_Task to carry out_
From the listing below, work out how many lines contain "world". Reply with that number only.

_Data_
=== Begin Enclosure ===
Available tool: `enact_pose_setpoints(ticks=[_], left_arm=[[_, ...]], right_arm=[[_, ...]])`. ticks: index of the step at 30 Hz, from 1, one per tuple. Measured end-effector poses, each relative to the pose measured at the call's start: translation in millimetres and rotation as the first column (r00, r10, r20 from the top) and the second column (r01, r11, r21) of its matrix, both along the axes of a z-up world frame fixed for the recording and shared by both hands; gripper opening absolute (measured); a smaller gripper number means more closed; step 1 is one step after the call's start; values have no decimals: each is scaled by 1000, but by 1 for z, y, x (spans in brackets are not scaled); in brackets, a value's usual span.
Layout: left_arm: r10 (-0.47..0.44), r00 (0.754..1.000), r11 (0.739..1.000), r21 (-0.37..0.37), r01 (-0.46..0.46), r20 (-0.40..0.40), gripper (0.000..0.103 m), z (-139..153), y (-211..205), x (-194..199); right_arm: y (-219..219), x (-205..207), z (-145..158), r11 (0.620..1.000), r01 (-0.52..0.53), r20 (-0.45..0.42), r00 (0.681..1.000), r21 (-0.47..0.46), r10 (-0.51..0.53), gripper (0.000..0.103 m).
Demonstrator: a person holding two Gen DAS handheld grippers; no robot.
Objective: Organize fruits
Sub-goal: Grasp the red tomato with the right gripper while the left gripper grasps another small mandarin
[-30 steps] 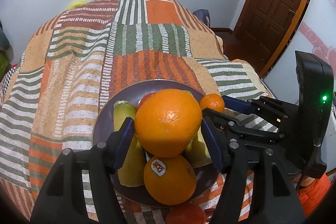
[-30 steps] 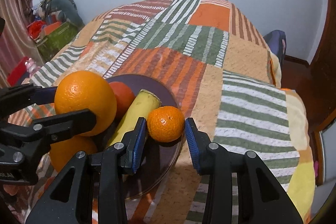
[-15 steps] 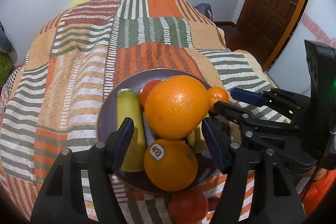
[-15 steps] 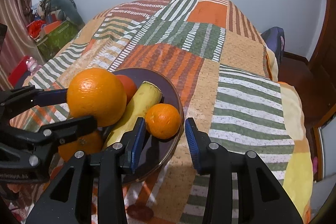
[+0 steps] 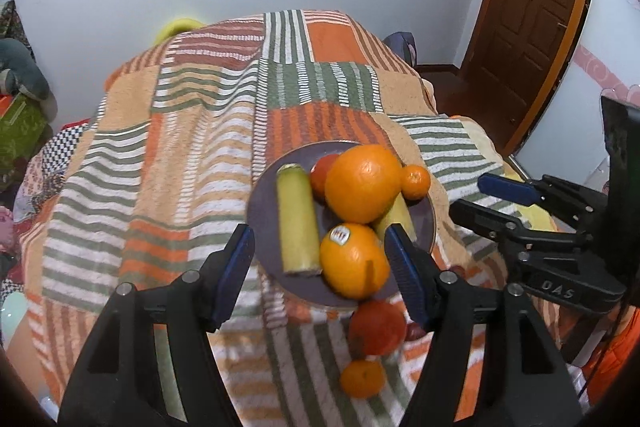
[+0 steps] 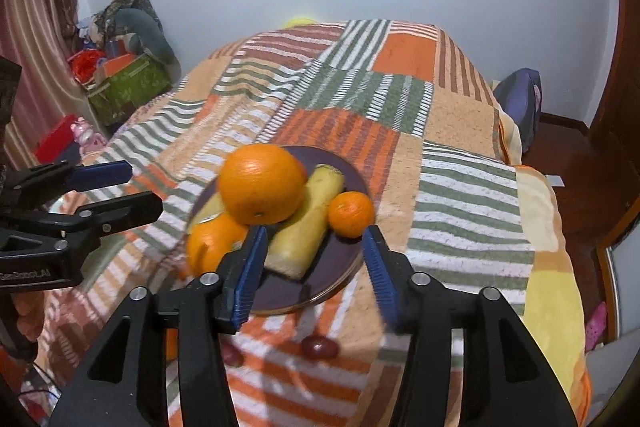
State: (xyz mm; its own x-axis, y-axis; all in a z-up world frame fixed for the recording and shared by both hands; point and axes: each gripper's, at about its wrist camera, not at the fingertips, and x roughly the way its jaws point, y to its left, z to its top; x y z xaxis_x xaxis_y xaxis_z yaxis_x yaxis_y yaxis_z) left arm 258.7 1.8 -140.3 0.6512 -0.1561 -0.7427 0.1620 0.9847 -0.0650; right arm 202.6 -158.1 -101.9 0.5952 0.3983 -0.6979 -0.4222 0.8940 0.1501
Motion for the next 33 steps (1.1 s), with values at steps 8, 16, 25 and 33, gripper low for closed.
enact_pose_setpoints(ticks=[8, 16, 25, 33], left_arm=[[33, 999, 999, 7, -33, -8, 72, -5, 24, -36], [72, 996, 997, 6, -71, -60, 72, -25, 45, -50], [82, 990, 996, -19, -85, -113, 72, -45, 53, -59], [74, 988, 996, -35, -80, -138, 72, -54, 53, -63]], right_arm=[[24, -27, -2, 998, -55, -7, 998, -6, 55, 60], [50, -36, -27, 995, -100, -85, 991, 6, 100, 60], [69, -30, -55, 992, -129, -176, 976, 9, 129, 60], [76, -26, -65, 990, -139, -206, 969, 9, 138, 45]])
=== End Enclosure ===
_Answer for this exercise_
2